**What you need to do**
Extract every line starting at the line that contains "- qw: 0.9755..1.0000" and ending with the final line of the data, inclusive; give only those lines, word for word.

**Excerpts from a dataset**
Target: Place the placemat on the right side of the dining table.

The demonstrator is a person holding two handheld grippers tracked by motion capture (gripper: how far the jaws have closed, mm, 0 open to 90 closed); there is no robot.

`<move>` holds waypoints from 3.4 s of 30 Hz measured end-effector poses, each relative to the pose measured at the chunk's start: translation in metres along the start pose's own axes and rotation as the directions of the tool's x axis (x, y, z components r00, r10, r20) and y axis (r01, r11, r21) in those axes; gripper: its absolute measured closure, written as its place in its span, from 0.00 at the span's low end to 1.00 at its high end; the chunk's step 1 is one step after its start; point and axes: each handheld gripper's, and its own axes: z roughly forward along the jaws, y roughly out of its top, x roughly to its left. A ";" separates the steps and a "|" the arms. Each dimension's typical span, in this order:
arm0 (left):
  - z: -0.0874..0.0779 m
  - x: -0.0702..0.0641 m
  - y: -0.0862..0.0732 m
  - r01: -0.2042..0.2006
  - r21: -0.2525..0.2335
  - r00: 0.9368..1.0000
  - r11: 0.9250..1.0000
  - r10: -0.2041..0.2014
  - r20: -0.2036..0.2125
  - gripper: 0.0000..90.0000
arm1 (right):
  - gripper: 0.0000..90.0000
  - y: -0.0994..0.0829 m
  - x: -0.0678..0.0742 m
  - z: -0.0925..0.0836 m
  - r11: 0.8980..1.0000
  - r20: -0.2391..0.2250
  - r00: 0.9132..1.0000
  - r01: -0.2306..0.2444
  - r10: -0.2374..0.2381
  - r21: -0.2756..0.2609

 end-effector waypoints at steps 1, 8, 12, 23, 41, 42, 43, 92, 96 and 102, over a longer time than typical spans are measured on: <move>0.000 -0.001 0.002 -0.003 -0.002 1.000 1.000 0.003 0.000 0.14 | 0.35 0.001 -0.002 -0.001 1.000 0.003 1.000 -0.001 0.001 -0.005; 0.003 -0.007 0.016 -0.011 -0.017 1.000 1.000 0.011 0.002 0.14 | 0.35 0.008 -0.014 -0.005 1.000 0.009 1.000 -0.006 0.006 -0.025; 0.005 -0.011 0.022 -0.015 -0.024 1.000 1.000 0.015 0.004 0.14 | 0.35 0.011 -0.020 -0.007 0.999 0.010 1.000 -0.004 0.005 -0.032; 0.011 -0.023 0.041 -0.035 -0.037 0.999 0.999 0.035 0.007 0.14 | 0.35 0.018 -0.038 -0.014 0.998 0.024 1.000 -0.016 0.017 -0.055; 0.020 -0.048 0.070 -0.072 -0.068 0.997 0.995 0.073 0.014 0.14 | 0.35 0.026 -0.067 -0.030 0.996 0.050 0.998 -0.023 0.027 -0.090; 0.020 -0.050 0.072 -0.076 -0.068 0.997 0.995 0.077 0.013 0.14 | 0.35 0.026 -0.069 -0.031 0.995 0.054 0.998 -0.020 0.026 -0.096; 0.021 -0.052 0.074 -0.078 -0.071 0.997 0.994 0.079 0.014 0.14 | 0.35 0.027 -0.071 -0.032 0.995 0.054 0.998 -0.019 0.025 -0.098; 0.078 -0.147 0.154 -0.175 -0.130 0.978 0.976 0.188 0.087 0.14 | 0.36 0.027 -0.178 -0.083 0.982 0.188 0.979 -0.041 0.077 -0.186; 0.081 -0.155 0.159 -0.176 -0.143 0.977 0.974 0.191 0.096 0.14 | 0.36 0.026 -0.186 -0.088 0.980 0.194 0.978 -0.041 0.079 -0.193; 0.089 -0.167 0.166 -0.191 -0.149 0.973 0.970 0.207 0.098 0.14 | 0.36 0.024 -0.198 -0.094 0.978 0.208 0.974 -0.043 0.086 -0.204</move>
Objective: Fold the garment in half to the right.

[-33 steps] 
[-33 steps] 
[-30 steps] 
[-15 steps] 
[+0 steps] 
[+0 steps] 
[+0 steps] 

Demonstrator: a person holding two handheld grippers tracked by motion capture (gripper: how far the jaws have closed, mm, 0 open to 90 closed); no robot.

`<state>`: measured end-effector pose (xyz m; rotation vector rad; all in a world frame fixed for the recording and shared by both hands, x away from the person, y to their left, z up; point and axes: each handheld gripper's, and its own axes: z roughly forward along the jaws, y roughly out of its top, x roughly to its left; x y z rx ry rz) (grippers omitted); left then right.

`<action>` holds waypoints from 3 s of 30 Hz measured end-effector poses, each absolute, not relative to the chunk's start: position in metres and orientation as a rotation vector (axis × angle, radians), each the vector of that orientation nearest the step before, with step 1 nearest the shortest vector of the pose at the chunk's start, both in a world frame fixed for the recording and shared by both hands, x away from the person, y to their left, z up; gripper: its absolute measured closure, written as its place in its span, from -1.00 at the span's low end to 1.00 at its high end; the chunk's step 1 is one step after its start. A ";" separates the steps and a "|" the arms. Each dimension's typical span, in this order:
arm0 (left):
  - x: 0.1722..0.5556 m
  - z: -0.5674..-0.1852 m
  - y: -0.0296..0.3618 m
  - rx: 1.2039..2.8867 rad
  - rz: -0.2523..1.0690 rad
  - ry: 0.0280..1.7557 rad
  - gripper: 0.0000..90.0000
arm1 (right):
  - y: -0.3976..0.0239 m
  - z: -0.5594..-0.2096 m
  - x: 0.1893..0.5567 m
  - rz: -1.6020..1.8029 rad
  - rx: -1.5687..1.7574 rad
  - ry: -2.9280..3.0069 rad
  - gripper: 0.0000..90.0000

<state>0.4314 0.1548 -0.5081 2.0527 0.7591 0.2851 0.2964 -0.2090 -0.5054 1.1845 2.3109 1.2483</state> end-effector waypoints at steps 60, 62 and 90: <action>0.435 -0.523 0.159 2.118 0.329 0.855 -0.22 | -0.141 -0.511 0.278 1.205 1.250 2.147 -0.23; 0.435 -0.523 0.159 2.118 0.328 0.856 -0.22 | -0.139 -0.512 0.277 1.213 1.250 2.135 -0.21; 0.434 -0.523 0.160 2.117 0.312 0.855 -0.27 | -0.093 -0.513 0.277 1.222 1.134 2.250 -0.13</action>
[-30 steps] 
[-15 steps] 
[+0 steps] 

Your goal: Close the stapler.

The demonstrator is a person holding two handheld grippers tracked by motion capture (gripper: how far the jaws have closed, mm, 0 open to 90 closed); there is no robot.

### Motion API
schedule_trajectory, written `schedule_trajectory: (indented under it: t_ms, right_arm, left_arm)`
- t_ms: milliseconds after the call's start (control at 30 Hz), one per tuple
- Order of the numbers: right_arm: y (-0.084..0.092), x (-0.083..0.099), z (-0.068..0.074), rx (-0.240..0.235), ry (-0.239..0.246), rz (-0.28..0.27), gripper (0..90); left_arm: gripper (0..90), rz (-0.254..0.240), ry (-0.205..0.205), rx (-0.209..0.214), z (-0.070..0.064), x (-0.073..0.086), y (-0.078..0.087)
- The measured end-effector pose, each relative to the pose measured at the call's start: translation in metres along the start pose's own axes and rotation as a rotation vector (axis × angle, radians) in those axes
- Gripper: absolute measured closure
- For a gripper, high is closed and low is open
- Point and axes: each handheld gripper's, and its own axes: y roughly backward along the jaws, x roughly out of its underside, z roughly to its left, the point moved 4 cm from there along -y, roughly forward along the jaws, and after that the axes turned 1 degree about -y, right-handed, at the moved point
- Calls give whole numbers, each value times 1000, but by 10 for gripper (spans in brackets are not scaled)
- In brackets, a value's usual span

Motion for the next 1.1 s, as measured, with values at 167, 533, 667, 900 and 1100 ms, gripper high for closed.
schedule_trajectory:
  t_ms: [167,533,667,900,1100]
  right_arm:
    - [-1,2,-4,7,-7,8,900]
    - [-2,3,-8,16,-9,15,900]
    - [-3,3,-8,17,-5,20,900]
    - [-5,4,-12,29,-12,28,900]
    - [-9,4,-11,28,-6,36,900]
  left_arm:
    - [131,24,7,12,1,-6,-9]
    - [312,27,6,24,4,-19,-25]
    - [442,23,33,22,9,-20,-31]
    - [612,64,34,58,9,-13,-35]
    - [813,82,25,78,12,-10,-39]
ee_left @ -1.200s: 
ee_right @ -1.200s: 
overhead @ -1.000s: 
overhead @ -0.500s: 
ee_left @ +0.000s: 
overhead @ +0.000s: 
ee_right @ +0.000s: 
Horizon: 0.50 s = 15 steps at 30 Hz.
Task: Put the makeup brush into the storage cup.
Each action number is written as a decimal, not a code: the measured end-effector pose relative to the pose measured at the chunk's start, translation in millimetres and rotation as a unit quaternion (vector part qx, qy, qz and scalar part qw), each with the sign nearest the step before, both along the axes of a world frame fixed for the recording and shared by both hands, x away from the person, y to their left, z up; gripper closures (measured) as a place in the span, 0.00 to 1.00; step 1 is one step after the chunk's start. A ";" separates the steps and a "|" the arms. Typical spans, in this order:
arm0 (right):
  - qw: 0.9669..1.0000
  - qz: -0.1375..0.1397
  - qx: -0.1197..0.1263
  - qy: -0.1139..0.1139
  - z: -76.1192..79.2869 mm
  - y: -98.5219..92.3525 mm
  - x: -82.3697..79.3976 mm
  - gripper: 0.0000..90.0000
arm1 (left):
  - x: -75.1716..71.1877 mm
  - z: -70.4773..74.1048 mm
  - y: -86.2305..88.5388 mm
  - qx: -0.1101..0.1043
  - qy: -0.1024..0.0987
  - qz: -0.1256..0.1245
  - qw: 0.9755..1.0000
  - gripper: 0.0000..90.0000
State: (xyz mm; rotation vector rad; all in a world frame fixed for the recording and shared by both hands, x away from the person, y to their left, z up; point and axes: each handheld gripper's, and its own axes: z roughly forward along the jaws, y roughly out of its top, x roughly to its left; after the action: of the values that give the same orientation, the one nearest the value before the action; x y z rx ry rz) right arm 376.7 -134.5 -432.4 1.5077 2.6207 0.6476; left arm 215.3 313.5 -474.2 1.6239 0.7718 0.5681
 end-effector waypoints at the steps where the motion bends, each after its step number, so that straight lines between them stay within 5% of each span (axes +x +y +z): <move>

**Answer below**
  - qw: 0.9755..1.0000
  - gripper: 0.0000..90.0000
State: (xyz mm; rotation vector rad; all in a world frame fixed for the recording and shared by both hands, x away from the person, y to their left, z up; point and axes: each handheld gripper's, and its own axes: z roughly forward along the jaws, y roughly out of its top, x roughly to its left; after the action: of the values that give the same orientation, the one nearest the value before the action; x y z rx ry rz) right arm 376.7 -134.5 -432.4 1.5077 2.6207 0.6476; left arm 215.3 313.5 -474.2 1.6239 0.7718 0.5681
 end-effector waypoints at the steps where the motion bends, each after its step number, so that straight lines between them stay within 5% of each span (axes +x +y +z): <move>

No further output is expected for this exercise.